Thursday, July 18, 2024

Great Expectations




"Out of my thoughts! You are part of my existence, part of myself. You have been in every line I have ever read since I first came here, the rough common boy whose poor heart you wounded even then" (272).






I first read an abridged version of Great Expectations as a middle school student, and what I remember most readily are the feelings that the prose invoked. There was something tragically romantic about the macabre living tomb of Satis House. Flames licked at its cobweb-bedecked corners and the smoky mirage rose like a specter before my eyes, drawing me into the contrasting worlds of England's jaded social elite and the misty moors of rural poverty. Reading the novel in its entirety further cemented my infatuation with Dickens' starkly illustrated worlds.
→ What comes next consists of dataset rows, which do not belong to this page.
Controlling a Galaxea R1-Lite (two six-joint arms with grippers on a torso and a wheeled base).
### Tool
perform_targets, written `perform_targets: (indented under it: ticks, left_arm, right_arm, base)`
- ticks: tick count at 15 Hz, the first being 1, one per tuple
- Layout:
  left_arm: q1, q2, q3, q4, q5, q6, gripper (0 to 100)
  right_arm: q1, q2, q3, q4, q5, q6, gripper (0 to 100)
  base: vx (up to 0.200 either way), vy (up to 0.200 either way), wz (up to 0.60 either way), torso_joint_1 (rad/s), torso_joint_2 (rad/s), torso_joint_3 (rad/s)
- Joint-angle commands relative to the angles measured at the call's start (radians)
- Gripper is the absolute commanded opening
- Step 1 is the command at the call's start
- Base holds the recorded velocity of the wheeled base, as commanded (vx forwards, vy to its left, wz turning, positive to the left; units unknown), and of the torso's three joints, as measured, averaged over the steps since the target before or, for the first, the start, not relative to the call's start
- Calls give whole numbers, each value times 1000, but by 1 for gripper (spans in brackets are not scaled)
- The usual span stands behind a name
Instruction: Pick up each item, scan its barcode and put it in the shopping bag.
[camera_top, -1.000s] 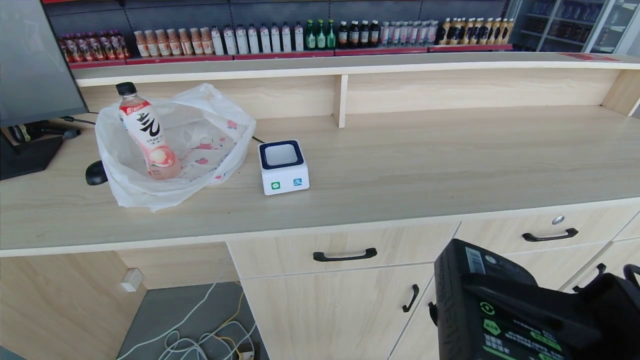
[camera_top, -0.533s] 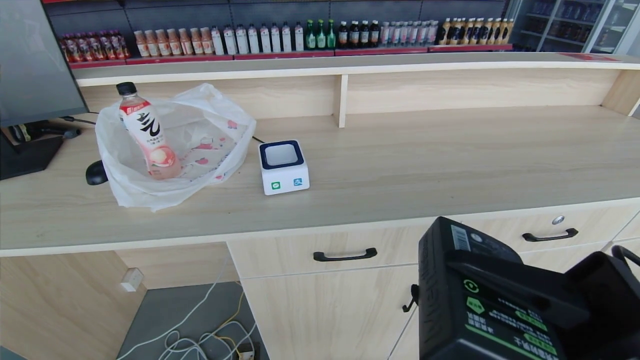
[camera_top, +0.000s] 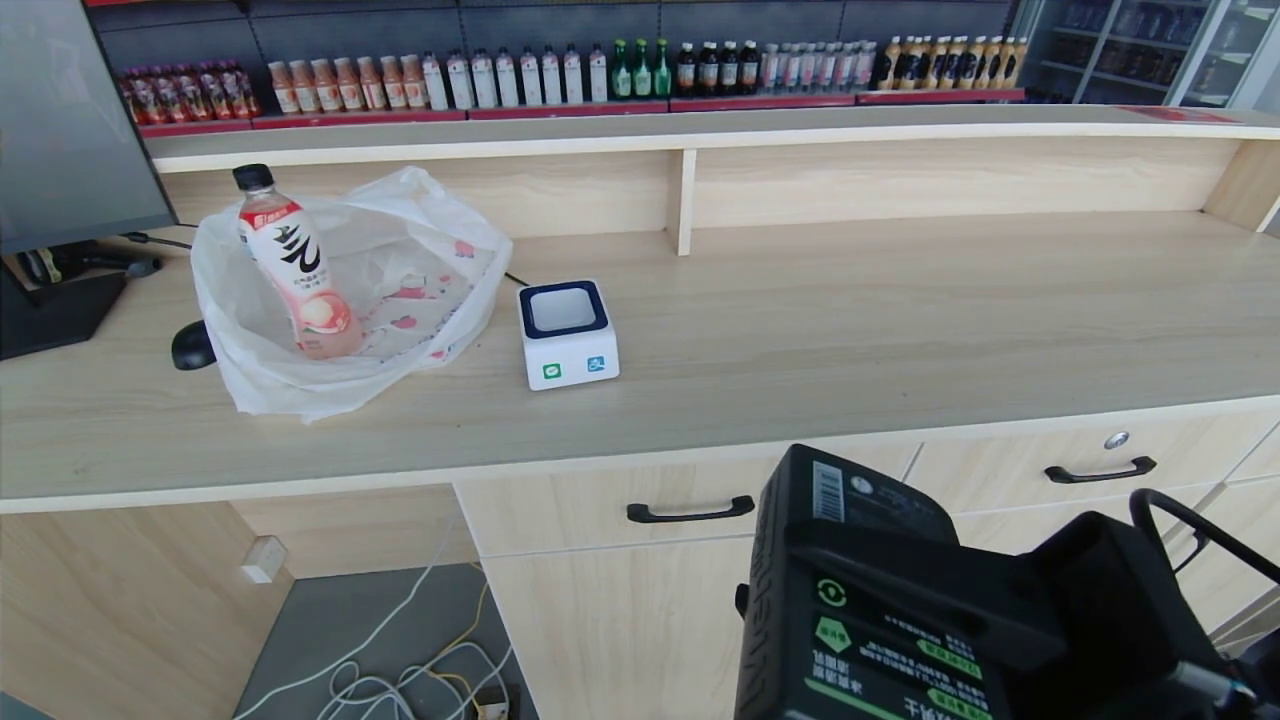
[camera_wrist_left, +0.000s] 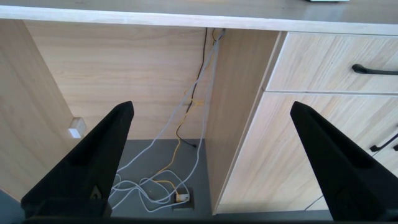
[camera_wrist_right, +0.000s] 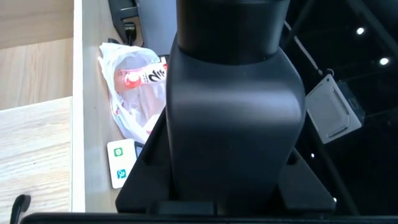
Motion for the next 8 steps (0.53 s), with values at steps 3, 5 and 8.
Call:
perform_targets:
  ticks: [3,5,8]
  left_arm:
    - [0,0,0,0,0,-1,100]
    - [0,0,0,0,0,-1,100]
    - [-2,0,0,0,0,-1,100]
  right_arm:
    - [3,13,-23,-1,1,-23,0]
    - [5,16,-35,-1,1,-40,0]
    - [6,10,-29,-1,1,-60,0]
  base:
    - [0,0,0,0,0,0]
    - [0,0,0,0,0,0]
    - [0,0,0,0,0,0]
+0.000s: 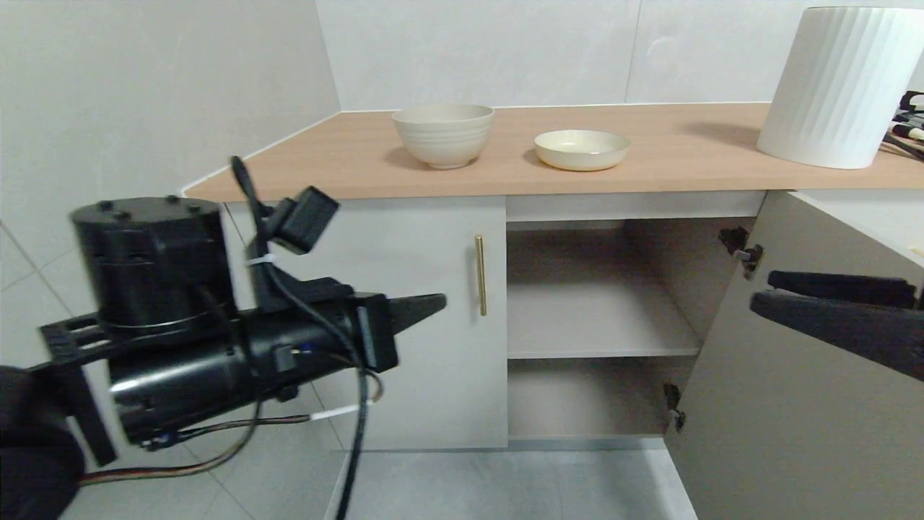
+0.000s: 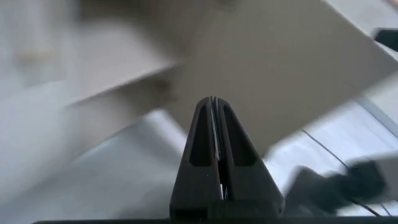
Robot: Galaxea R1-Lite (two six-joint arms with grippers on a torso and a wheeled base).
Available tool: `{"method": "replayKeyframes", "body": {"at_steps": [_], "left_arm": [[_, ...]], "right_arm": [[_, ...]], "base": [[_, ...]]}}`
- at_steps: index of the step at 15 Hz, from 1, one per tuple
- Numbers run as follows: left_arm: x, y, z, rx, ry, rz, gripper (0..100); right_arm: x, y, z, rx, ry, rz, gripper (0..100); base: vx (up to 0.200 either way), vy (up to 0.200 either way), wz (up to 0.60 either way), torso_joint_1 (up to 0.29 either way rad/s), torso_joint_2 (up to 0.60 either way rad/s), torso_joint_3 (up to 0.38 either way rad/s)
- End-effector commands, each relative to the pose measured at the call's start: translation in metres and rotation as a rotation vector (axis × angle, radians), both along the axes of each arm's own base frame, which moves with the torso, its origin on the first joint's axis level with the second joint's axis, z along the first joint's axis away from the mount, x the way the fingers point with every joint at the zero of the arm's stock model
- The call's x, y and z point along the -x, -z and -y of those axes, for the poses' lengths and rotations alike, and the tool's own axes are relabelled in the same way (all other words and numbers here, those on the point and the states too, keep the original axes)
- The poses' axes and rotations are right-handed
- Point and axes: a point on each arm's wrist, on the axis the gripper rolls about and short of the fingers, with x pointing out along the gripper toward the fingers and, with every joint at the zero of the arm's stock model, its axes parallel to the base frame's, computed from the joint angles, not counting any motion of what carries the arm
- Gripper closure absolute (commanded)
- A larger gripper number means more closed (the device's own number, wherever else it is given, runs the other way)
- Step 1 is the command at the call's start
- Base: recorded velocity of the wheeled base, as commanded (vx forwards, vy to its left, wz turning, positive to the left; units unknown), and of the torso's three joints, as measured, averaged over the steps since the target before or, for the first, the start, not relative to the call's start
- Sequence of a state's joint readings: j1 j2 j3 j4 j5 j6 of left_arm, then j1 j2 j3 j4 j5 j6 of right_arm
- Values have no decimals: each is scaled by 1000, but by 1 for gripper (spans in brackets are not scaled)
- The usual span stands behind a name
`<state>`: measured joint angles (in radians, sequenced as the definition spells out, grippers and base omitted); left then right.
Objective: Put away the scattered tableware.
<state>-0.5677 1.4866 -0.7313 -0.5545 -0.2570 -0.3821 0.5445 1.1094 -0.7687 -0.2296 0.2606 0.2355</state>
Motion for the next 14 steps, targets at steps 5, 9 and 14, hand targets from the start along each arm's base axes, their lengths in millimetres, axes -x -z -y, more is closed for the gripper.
{"method": "replayKeyframes", "body": {"at_steps": [5, 9, 14], "left_arm": [[48, -36, -74, -26, -189, 109, 0], [48, -48, -75, 5, -207, 143, 0], [57, -55, -78, 19, -206, 178, 0]], "right_arm": [[-54, 10, -31, 59, 28, -84, 0], [-43, -5, -16, 16, 63, -32, 0], [-38, -9, -13, 3, 63, -14, 0]], "base": [[0, 0, 0, 0, 0, 0], [0, 0, 0, 0, 0, 0], [0, 0, 0, 0, 0, 0]]}}
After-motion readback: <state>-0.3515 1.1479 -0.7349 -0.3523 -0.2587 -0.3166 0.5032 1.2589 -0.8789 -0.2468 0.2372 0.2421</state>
Each setting's clarity of purpose actualized it in my mind as though I could see the shadows of such places, all around me, within the physical world.

My first night in London, nearly a decade later, I stepped out of the airport and imagined that the streets were fairly melting from the pages I'd read years before. Glowing streetlamps cast their yellow pallor upon rain-streaked cobblestone, leaving the buildings in shadow against the navy sky. Every ancient corner held echoes of living history, from Roman occupancy to modern existence. That image may have been a result of the jetlag, but the impression has stayed with me. All the elements that craft a story stand out with exactitude in a Dickens novel: the emotionally rich characters are placed in startlingly vivid settings, and they interact with veracity through the whole spectrum of relational and circumstantial potentiality.


1. "Miss Havisham's house, which was of old brick, and dismal, and had a great many iron bars to it. Some of the windows had been walled up; of those that remained, all the lower were rustily barred" (48).

Setting. The setting is what first drew me to Dickens. Each tableau characterizes the lives of its inhabitants--innocent Pip lives in the bleak and windswept moors, describing the graves of his parents as his most formative memory. The impactful moment of change for him arrives in the form of the formidable shadow of Miss Havisham's crumbling edifice. He falls hopelessly (and I do mean hopelessly) in love with the beautiful, cold Estella, and seeks a doomed sentimental connection with her as he trades his humble familial allegiances for bustling London streets. The depressed and lackadaisical members of the city's elite care only for appearances, and they envelop Pip into their world begrudgingly. Each of these locales is utilized to its full extent and takes on the qualities of a character in its own right.


2. "These people hated me with the hatred of cupidity and disappointment. As a matter of course, they fawned upon me in my prosperity with the basest meanness" (159).

Character. Some of the individuals who populate Dickens novels are stereotypes in the sense that they evoke certain qualitative elements within the setting they populate. The aggregate of wealthy and self-absorbed family members lounging in Miss Havisham's mansion treat Pip with a contempt that he finds matched in the forbearance of his own sister and the townspeople of his childhood home. The difference in financial status may provide interesting contrasts, but ultimately, meanspirited and selfish people are found in every social stratum. Miss Havisham and Estella are an odd pair, one overwhelmed by anger and hurt to the point of absurdity, the other raised to feel nothing whatsoever. Herbert Pocket, the loyal and amiable friend, good-naturedly partners with Pip through all of his myriad troubles and joys. Dear Joe, the beating heart of Pip's story, provides a stalwart home to which he can (and does) return. The characters are human, full of faults and quirks and relatable nonsense that mirrors and enhances the world around us.


3. "After so many years, it is strange that we should thus meet again, Estella, here where our first meeting was! Do you often come back" (357)?

Plot. To avoid any spoilers, I will not unpack all of the revealed connections amongst the characters. Suffice it to say, I have a diagram drawn in the front cover of my copy that has lines of connection tracing each character's relationship to the others. These interactions are unfolded slowly, as time goes on and long-held secrets are revealed. Pip eventually pieces together the identity of his benefactor and the villains who pursue them both, Estella's biological parentage, and his own unlikely part in all of their stories. He is the protagonist and narrator, but the true drama of the plot really takes place around him as he becomes involved through a series of happenstances. What a world! The main character is himself somewhat of a side character in his own story. Pip does not take a backseat to all that occurs, but rather goes through a journey of growth that shows both his moral failings and ultimate development of maturity.


My only criticism is, with all personal consistency, that many of the descriptions of characters and daily goings-on can continue for what seems like an exhausting number of pages. Perhaps this response is the fault of the reader alone; 21st century consumers have certainly been trained into shorter attention spans and degraded tolerance (much less enjoyment) of any media that does not present only the most immediate and relevant information. Hold this opinion against me and not Dickens, as his novel is a beautifully constructed coming-of-age story with characters that will live in your heart and mind beyond the time you sit with them.